→ Your assignment: Go through the records below and return each line that has "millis" in it.

══ Data extracts

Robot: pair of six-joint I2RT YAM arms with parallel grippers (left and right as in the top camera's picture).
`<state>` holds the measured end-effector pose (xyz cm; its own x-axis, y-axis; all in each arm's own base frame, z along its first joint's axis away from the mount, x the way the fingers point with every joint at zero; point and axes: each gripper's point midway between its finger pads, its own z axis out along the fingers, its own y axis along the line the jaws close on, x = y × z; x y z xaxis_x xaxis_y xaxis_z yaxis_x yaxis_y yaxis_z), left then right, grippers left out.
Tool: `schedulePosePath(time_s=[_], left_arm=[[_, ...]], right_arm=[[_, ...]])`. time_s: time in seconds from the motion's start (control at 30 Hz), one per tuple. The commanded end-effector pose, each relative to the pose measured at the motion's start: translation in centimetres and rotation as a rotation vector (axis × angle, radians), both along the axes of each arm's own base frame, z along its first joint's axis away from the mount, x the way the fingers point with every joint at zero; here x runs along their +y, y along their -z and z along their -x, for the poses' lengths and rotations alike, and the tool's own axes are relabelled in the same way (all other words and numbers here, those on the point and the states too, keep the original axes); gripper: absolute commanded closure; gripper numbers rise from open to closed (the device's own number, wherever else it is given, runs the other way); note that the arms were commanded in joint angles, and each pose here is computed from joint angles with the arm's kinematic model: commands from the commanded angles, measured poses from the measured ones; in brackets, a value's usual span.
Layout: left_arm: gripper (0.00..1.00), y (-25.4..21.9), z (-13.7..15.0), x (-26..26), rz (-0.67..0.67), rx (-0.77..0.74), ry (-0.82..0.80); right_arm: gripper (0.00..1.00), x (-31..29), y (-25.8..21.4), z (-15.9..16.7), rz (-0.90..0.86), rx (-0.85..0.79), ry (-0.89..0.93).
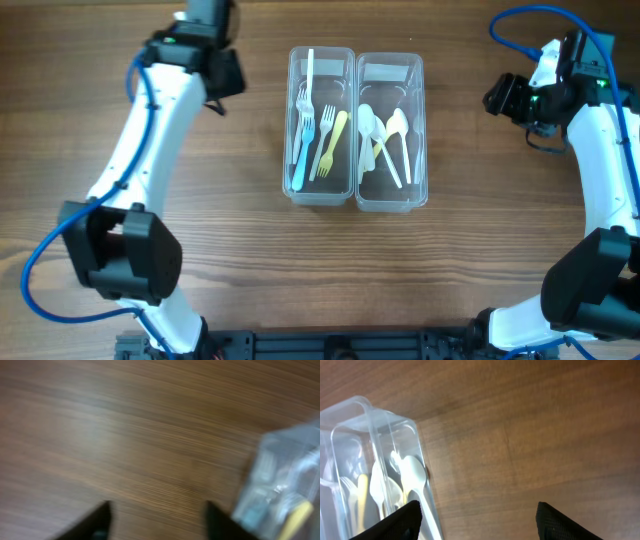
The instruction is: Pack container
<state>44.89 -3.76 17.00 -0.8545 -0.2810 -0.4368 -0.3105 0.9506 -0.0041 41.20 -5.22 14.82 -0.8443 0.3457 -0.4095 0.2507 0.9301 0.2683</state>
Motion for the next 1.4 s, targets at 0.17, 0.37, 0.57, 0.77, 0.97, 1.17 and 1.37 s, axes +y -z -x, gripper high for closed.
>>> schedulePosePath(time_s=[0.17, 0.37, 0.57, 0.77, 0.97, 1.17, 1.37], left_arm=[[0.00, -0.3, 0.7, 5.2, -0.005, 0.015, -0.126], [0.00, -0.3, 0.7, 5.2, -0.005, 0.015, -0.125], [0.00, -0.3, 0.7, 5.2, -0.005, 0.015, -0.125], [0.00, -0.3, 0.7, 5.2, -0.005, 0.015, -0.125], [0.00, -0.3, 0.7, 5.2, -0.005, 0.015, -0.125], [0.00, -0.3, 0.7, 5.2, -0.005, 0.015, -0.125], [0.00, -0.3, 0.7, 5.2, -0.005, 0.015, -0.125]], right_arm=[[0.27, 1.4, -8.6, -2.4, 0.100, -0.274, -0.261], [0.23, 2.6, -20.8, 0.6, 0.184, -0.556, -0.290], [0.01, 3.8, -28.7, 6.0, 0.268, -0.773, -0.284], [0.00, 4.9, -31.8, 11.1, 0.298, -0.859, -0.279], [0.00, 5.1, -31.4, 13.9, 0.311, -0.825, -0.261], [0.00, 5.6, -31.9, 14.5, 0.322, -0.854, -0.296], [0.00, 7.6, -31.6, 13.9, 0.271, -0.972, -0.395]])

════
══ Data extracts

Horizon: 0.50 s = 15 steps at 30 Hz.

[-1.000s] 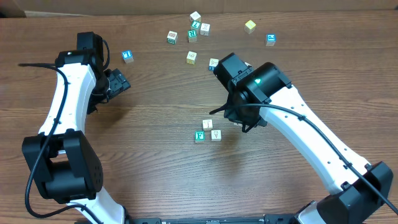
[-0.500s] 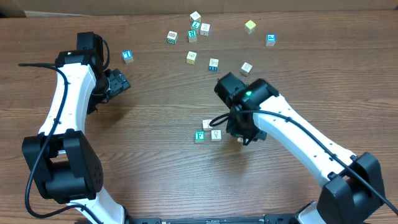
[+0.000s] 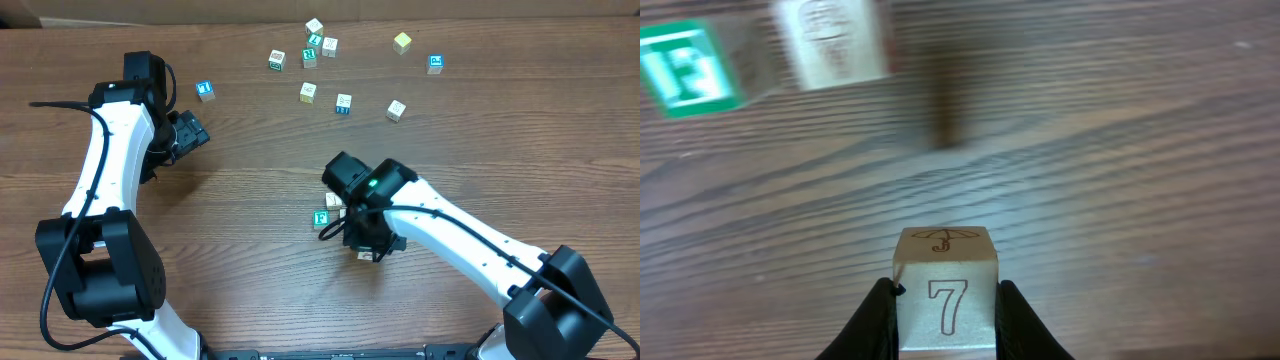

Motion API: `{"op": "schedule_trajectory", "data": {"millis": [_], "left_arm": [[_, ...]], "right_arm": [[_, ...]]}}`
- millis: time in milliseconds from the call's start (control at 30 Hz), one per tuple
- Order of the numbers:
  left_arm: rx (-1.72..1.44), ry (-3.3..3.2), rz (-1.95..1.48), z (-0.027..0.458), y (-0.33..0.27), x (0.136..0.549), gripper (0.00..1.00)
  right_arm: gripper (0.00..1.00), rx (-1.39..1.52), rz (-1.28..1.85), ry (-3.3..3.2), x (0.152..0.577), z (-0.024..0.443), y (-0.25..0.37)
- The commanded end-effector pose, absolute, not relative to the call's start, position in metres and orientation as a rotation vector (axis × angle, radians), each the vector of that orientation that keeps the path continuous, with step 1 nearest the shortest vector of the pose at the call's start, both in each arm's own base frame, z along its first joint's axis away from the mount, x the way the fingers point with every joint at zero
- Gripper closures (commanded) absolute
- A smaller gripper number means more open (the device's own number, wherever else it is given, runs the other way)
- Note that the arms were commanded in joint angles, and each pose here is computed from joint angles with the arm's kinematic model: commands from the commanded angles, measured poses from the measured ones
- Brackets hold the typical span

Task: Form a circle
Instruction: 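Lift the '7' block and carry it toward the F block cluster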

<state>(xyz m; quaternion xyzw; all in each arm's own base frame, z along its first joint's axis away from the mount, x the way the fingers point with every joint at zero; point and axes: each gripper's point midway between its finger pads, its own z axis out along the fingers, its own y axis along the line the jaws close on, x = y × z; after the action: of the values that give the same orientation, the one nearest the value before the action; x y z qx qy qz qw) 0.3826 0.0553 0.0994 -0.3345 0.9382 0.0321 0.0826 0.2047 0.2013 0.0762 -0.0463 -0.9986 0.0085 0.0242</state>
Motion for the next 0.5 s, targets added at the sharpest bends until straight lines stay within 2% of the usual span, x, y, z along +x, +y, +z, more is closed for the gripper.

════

→ Expected answer:
Motion API: `{"op": "schedule_trajectory", "data": {"millis": [_], "left_arm": [[_, ...]], "right_arm": [[_, ...]]}}`
- millis: time in milliseconds from the call's start (control at 30 Hz), one per tuple

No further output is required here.